» Exercise prompt
Using the records below, transcribe word for word the stretch from the line that contains "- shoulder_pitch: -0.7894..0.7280" through the line that contains "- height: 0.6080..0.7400", both end lines included, and nothing else.

━━━ Dataset records

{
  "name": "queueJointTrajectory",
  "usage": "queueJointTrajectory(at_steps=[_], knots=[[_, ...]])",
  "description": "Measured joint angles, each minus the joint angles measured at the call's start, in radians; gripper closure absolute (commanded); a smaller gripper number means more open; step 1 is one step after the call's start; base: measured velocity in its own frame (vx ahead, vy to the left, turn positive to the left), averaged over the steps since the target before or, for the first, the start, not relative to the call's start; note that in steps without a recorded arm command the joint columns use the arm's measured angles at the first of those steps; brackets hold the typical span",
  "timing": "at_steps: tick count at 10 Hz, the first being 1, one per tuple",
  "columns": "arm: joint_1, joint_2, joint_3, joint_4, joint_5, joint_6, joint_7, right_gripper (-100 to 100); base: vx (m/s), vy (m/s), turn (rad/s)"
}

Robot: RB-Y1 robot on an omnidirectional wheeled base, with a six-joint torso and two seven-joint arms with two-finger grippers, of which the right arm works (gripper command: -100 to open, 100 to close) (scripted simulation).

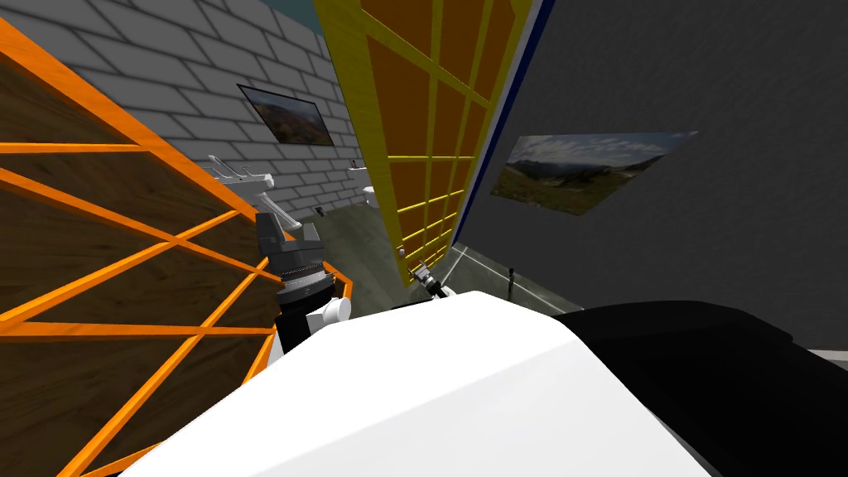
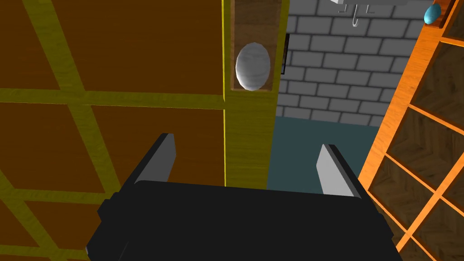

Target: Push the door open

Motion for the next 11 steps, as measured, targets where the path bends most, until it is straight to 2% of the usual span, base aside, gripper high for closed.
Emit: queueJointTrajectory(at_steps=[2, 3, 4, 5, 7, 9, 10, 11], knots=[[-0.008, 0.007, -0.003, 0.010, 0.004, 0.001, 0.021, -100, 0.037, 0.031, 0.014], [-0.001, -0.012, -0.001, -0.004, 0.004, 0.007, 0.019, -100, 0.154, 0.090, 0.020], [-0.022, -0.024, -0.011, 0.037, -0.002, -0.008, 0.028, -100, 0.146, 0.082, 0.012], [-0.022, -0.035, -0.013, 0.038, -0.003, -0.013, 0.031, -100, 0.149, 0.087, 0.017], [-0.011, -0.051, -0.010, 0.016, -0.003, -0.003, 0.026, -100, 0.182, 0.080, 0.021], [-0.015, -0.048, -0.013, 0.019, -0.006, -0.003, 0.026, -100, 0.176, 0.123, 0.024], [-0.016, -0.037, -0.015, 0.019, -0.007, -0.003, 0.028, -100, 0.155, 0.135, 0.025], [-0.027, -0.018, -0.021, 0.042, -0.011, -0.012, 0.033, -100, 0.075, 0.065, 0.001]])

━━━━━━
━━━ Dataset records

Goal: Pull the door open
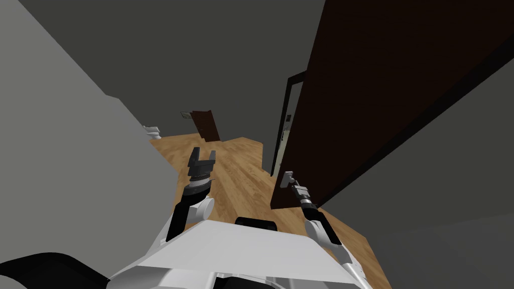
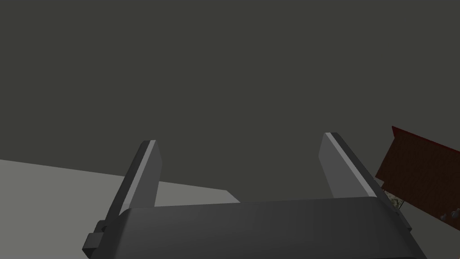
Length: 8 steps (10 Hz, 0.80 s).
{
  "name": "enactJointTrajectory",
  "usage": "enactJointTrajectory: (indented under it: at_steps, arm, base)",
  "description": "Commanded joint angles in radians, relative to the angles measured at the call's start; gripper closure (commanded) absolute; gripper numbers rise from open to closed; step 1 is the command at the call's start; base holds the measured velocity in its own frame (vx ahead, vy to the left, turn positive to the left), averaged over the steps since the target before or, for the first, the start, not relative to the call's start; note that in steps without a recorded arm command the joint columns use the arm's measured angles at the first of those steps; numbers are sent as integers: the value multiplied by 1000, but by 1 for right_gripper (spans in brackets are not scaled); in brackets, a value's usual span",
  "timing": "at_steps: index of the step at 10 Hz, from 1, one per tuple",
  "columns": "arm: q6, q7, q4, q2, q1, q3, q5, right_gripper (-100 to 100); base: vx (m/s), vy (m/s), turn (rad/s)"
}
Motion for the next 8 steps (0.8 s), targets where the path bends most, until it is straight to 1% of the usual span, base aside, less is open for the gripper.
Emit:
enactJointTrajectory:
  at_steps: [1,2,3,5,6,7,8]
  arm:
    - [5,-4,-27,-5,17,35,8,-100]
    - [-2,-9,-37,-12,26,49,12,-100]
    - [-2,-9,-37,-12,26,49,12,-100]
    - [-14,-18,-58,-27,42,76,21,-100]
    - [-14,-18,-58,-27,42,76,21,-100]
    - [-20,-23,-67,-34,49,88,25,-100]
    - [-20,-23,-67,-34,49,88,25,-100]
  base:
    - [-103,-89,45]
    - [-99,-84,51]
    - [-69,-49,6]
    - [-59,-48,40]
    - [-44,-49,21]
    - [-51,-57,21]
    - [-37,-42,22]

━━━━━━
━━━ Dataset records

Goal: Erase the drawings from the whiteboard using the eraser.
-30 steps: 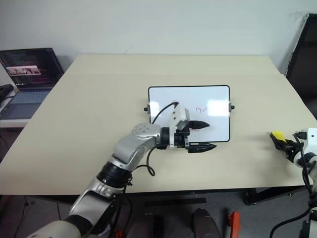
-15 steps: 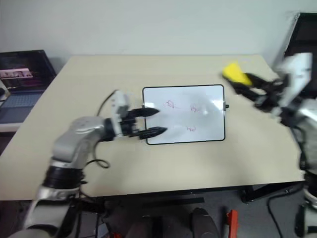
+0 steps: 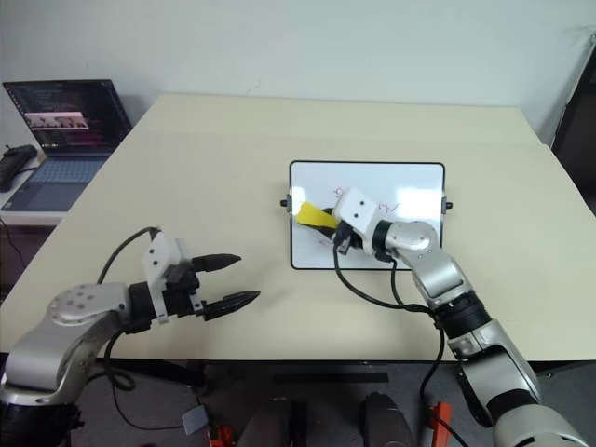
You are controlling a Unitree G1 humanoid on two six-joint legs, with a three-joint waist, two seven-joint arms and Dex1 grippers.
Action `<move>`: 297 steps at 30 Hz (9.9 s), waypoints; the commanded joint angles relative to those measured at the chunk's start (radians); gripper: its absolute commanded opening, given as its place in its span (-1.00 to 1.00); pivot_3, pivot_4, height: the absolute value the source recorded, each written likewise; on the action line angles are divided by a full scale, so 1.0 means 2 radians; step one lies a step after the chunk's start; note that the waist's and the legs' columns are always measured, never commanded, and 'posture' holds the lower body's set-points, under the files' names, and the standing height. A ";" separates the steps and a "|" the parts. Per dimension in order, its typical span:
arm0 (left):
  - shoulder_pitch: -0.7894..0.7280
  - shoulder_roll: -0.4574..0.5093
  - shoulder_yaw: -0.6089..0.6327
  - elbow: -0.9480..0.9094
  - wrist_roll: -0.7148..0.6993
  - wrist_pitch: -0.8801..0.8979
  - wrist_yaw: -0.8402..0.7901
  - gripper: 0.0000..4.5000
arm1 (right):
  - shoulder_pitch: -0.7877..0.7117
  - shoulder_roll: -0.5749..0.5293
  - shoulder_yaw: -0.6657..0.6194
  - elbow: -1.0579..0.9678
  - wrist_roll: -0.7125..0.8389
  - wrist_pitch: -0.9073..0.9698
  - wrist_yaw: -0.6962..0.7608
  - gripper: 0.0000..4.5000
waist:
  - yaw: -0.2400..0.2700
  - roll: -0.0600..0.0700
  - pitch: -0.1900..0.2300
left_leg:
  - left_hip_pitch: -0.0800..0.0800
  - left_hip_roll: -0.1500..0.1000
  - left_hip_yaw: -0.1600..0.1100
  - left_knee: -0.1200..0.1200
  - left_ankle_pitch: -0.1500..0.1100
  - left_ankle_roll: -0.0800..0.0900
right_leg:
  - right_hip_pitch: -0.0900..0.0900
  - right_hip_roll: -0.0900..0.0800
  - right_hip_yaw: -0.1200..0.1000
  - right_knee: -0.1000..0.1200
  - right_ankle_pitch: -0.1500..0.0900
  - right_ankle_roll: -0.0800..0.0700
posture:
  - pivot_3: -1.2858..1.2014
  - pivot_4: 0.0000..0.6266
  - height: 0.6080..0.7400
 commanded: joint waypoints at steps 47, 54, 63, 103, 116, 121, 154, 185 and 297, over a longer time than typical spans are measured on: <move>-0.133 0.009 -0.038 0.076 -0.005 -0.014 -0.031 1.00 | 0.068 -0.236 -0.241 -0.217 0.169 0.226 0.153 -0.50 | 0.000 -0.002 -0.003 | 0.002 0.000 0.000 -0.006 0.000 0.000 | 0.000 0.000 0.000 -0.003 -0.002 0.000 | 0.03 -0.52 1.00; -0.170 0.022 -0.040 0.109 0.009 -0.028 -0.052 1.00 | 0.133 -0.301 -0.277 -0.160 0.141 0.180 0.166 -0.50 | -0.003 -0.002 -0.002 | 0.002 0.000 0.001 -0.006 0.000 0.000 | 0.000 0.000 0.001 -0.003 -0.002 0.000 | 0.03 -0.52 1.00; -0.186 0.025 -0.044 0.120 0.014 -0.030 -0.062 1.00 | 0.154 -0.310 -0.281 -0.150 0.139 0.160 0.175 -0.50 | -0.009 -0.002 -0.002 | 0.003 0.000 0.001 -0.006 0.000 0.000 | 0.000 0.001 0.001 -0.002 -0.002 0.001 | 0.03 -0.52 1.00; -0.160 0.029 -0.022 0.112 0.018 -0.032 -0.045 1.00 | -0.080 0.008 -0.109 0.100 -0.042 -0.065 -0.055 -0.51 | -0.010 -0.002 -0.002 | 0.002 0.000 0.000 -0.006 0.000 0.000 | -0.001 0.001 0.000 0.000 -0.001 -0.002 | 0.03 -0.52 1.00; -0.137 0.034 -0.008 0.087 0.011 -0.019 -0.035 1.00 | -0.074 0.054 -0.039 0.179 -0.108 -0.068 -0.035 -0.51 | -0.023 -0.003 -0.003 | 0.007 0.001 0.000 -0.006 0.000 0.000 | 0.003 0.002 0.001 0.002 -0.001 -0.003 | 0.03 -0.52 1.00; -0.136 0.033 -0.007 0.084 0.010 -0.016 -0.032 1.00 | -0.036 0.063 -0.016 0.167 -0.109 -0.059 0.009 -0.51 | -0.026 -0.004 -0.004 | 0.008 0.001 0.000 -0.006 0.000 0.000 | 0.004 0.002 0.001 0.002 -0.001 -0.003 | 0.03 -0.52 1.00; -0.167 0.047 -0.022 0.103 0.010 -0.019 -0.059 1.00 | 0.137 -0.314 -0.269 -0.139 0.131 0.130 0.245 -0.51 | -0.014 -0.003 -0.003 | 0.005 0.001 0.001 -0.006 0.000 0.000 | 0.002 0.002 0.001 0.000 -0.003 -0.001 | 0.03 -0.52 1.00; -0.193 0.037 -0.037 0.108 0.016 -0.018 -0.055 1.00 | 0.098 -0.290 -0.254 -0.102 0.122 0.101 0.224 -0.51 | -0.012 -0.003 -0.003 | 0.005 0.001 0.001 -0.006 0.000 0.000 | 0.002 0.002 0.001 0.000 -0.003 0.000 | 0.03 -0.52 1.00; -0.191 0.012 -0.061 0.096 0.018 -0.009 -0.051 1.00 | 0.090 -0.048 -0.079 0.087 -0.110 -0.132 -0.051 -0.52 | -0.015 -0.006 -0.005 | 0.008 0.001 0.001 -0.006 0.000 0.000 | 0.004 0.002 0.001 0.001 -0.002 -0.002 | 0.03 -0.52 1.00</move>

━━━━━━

» Answer space
  - shoulder_pitch: -0.7894..0.7280
  - shoulder_roll: -0.4574..0.5093
  - shoulder_yaw: -0.6089..0.6327
  - elbow: -0.9480..0.9094
  - wrist_roll: -0.7148..0.6993
  - wrist_pitch: -0.8801..0.8979
  - wrist_yaw: -0.8402..0.7901
  - gripper: 0.0000..4.5000
arm1 (right):
  - shoulder_pitch: -0.7877..0.7117
  - shoulder_roll: -0.5749..0.5293
  - shoulder_yaw: -0.6657..0.6194
  - elbow: -1.0579..0.9678
  - wrist_roll: -0.7125..0.8389
  - wrist_pitch: -0.9073..0.9698
  - wrist_yaw: -0.6962..0.7608
  - gripper: 0.0000..4.5000
waist:
  - yaw: -0.2400..0.2700
  - roll: -0.0600..0.0700
  - pitch: -0.1900..0.2300
left_leg:
  - left_hip_pitch: -0.0800..0.0800
  - left_hip_roll: -0.1500..0.1000
  - left_hip_yaw: -0.1600..0.1100
  - left_knee: -0.1200..0.1200
  - left_ankle_pitch: -0.1500..0.1100
  - left_ankle_roll: -0.0800..0.0900
right_leg:
  - right_hip_pitch: -0.0900..0.0900
  - right_hip_roll: -0.0900..0.0800
  - right_hip_yaw: -0.1200..0.1000
  - right_knee: -0.1000..0.1200
  - right_ankle_pitch: -0.1500..0.0900
  - right_ankle_roll: -0.0800..0.0700
posture:
  - pivot_3: -1.2858..1.2014
  - pivot_4: 0.0000..0.6266
  - height: 0.6080..0.7400

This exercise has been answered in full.